== YOUR TASK ==
Filter this material down to the lines that hold "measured", copying each one.

== DATASET EXCERPT ==

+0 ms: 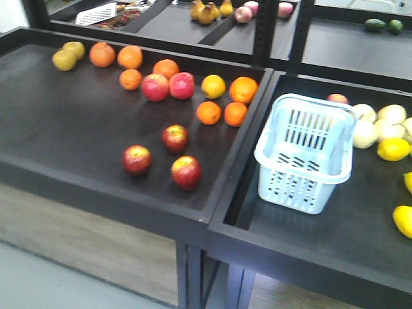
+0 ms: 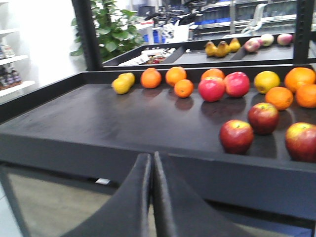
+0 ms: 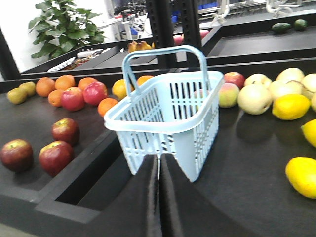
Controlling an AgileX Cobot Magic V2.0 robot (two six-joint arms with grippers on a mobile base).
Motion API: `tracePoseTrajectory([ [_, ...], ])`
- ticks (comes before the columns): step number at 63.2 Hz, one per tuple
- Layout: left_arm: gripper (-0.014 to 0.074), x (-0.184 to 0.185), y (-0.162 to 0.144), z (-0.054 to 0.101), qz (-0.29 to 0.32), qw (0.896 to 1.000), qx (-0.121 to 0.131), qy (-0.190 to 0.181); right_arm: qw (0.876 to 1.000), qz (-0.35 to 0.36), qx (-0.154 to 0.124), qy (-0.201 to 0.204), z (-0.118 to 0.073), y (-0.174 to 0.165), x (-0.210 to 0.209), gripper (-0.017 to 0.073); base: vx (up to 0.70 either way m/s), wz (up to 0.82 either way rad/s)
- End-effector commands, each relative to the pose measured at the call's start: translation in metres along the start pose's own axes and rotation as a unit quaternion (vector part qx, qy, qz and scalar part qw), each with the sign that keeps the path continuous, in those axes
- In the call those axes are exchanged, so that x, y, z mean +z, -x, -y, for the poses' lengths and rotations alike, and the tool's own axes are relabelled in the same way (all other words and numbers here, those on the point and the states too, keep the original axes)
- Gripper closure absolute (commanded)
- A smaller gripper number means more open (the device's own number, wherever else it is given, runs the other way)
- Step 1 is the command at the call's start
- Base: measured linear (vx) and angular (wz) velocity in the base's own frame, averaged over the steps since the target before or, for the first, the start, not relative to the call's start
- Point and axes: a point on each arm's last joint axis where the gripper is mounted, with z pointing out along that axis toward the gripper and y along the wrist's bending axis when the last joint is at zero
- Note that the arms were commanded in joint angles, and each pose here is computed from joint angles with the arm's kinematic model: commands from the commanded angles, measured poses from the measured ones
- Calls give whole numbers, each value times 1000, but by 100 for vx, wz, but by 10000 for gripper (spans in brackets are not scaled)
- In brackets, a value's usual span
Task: Pick three apples into basket with both arms
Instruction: 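Drive the base forward and turn toward the fruit table with basket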
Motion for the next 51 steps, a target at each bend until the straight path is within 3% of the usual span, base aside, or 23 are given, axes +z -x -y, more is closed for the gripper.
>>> tracePoseTrajectory([
  [1, 600, -1, 4, -1, 37, 999, -5, 5, 999, 35, -7, 7, -1, 3, 0, 564, 11, -25],
  [51, 600, -1, 4, -1, 37, 999, -5, 5, 999, 35, -7, 7, -1, 3, 0, 564, 12, -21],
])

== SOLUTION TO THE EXERCISE ==
- End-effector commands, each relative to the pose measured at the call's start: translation in metres along the start pose's own axes and rotation as a unit quaternion (vector part qx, qy, qz and scalar part qw), each with the sign that keeps the path continuous, in those axes
- Base: measured linear (vx) and angular (wz) velocity in the base's own frame, averaged over the steps since the target before or, for the first, the start, not relative to the call's start
- Note that the arms were commanded in joint angles, and each pose here is computed from joint angles with the arm's kinematic model: commands from the commanded angles, measured poses from the measured ones

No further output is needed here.